Le film La gang des hors-la-loi présenté en grande première à Dieppe

DIEPPE – Récit d’un parcours initiatique vers la rédemption, du dépassement de soi et de la transmission d’un héritage, La gang des hors-la-loi est un joli conte qui flirte avec le drame psychologique, la comédie et le film d’aventures. Présenté en première au Cineplex de Dieppe mardi soir, il a conquis son public.

La gang des hors-la-loi est le premier film entièrement tourné au Nouveau-Brunswick depuis longtemps. C’est un produit local et une source de fierté. Le réalisateur Jean Beaudry a dit l’immense plaisir qu’il avait eu de tourner le film en Acadie, parmi des gens généreux et chaleureux.

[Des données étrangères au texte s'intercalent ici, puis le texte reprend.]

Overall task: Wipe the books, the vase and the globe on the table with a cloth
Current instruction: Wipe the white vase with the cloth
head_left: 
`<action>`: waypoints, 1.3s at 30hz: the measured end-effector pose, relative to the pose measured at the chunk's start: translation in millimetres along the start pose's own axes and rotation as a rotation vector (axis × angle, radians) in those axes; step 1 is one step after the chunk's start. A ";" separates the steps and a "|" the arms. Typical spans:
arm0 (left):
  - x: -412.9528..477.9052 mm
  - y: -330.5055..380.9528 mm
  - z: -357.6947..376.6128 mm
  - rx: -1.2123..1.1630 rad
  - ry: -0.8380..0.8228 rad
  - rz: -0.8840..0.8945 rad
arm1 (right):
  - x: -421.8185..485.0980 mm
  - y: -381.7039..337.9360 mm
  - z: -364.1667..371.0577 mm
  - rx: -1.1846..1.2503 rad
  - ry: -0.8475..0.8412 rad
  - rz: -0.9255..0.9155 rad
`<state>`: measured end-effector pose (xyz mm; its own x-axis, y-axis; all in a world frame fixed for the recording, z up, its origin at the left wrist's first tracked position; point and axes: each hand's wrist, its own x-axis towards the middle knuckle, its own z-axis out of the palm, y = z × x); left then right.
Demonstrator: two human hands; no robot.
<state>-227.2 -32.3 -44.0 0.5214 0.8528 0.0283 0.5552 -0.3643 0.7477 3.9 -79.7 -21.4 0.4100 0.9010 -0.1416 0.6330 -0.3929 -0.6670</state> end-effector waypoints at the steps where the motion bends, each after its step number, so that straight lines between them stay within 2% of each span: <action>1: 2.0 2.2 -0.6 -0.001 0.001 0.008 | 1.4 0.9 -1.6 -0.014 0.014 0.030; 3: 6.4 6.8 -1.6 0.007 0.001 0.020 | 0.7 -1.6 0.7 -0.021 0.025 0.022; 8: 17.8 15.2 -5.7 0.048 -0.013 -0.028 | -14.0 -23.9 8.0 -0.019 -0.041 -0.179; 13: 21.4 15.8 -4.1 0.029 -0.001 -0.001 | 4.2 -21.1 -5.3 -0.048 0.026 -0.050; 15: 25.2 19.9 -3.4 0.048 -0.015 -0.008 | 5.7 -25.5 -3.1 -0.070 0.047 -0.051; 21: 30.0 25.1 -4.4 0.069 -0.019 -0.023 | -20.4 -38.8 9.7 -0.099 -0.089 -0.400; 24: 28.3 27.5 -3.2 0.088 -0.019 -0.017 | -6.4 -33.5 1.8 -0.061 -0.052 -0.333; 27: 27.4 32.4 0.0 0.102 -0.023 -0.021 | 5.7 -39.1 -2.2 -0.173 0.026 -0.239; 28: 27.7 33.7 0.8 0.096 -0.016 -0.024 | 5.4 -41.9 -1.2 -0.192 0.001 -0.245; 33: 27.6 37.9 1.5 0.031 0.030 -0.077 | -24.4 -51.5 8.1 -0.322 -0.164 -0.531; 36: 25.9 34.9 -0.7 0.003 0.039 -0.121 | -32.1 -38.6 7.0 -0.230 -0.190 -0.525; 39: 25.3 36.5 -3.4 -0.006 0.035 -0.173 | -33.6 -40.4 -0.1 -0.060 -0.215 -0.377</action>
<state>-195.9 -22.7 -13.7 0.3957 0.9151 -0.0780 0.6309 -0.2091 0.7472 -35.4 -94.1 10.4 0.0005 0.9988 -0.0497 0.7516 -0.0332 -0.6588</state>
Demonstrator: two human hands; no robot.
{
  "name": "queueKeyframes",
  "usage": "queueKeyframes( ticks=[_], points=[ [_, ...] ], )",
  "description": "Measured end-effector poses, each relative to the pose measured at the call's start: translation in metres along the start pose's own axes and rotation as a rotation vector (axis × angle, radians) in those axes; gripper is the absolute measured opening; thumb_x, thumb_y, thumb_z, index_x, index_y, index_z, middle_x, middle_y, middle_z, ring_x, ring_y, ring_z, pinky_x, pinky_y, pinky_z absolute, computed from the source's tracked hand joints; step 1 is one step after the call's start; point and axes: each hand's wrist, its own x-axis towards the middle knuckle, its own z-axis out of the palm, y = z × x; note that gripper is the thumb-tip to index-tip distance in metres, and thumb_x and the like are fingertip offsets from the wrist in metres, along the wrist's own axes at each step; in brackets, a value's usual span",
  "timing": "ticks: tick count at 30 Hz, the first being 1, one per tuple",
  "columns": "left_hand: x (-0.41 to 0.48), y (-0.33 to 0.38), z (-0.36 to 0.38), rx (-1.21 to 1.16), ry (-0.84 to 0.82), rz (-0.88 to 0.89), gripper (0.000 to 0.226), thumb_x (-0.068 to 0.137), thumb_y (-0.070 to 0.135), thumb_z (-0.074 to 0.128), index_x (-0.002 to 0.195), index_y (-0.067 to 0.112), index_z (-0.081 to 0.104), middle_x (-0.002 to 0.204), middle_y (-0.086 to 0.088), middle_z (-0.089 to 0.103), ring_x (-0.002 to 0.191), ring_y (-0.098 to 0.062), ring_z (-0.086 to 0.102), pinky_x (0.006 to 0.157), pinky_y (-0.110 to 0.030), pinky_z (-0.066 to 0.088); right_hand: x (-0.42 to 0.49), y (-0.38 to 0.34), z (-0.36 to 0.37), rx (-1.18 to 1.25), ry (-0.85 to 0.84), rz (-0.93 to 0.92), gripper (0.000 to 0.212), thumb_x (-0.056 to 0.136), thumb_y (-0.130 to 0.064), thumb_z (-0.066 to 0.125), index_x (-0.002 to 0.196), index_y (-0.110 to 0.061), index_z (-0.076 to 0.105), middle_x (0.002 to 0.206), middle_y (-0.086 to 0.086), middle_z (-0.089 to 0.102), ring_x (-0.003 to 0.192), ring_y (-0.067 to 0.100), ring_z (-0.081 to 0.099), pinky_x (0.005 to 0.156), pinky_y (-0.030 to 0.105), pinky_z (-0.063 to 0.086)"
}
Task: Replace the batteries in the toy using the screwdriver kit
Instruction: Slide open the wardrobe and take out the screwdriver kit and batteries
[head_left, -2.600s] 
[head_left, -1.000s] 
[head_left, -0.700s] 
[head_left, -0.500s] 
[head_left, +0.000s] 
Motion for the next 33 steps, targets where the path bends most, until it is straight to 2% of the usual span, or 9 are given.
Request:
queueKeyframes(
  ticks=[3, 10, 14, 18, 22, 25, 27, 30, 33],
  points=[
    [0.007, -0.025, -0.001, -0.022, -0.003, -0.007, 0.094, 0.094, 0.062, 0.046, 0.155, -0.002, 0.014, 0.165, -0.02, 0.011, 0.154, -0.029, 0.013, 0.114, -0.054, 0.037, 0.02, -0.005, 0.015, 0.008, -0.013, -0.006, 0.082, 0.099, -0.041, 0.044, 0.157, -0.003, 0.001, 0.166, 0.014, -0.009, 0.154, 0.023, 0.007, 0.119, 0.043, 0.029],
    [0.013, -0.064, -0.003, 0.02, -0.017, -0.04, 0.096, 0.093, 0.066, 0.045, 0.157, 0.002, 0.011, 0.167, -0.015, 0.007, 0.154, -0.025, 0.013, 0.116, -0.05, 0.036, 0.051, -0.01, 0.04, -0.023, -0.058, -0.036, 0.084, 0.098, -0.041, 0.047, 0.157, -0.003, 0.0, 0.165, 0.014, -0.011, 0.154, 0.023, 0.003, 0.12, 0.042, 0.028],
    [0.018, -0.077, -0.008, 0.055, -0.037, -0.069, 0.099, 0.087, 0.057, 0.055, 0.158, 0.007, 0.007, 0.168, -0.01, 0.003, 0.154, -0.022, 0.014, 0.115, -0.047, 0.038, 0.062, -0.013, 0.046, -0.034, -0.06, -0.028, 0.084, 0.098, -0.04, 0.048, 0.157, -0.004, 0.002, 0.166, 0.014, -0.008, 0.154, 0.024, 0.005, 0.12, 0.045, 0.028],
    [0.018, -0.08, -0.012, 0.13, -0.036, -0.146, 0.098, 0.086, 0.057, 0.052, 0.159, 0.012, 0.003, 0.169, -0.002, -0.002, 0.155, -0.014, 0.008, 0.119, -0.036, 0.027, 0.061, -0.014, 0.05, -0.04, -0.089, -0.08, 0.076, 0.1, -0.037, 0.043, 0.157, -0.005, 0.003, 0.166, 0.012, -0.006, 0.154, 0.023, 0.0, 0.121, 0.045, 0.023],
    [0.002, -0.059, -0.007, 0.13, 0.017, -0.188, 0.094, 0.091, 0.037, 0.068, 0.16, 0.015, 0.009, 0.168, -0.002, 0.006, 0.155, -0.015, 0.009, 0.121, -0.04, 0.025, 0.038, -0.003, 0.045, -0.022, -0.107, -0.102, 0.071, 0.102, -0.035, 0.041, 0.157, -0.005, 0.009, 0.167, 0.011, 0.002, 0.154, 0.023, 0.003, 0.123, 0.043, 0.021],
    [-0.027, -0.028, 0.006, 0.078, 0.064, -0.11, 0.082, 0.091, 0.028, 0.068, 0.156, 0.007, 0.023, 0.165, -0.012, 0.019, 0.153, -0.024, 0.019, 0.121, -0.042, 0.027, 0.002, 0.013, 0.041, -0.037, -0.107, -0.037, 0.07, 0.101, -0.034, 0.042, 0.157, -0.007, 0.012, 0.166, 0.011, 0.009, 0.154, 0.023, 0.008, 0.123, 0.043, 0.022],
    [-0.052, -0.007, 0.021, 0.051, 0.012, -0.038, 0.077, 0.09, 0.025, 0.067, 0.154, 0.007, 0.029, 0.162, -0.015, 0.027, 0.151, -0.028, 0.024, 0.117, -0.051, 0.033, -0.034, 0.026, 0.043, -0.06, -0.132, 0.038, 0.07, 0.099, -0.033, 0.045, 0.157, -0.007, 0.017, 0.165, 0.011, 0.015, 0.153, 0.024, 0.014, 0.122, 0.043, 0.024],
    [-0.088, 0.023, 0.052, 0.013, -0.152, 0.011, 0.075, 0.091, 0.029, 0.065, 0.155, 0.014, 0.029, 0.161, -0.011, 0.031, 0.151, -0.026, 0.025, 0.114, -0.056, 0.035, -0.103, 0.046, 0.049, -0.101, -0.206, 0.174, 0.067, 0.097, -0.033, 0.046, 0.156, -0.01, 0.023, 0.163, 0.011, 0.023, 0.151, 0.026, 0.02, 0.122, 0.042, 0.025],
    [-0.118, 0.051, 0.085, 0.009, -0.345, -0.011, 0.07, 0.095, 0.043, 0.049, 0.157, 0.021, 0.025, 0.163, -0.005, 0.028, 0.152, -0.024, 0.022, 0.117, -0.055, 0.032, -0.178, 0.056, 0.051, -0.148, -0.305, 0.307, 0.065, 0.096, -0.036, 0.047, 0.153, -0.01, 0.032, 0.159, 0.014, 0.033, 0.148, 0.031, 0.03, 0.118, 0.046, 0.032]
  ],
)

Avant la présentation, le cinéaste a tenu à casser une rumeur naissante.

«Il y en a qui disent que c’est un film pour enfants. C’est faux. Ce n’est pas un film pour enfants, c’est un film avec des enfants, des grands, des petits. C’est un film qui raconte une histoire avec des personnages qui sont proches de nous, de vous, des personnages avec toutes sortes d’accents et de toutes les couleurs, mais qui vous ressemblent étrangement.»

Il s’agit du cinquième film pour le Montréalais André Kasper, qui interprète Nicolas («Nicky»), et trouve ici son premier rôle principal. Le jeune acteur de 12 ans s’est confié à l’Acadie Nouvelle.

«J’ai vraiment adoré être en Acadie, c’était une expérience magnifique, a-t-il dit à l’issue de la projection. Tout le monde est souriant, chaleureux et gentil, comme Charles (Gillespie). On a cliqué, on a une relation vraiment belle.»

André Kasper a puisé dans l’histoire de sa famille pour camper son personnage orphelin de père. Dans le film, il utilise le gant de baseball qui appartenait à son oncle, prématurément disparu. 

Charles Gillespie, 15 ans, s’est glissé dans le rôle de Rocky dit «Tiger», le meilleur ami de Nicky. Il s’agit de la première expérience cinématographique pour le jeune Dieppois. Visiblement emballé, il s’est vu à l’écran pour la première fois mardi soir. Une sensation étrange, mais qui lui donne envie de refaire du cinéma.

«J’adorerais ça. C’est l’fun. Une fois que tu le fais, tu veux le refaire», a lancé l’adolescent.

Guy Thauvette, qui joue le rôle de Jérémie Boudreau, le grand-père de Nicolas, a conservé du tournage des souvenirs très forts. Tourner avec des enfants a fait ressortir celui qui sommeille en lui. Il en a livré une belle leçon de cinéma.

«On va chercher ce qu’il y a d’enfant en nous pour faire ce métier. C’est la pureté qu’on essaie d’avoir dans le plaisir de jouer avec la vérité.»

Le film sera projeté sur les écrans francophones de la province à partir du 25 juillet. Il n’aura que peu de temps pour faire ses preuves s’il veut rester à l’affiche plus d’une semaine. Clarence LeBlanc, de Connections Productions, estime qu’il trouvera son public par le bouche-à-oreille.

«J’espère que les gens vont faire en sorte de venir le voir en groupe. Non seulement on a fait le film au Nouveau-Brunswick, mais si on le supporte comme public, ça va aider à en faire d’autres», a dit le producteur.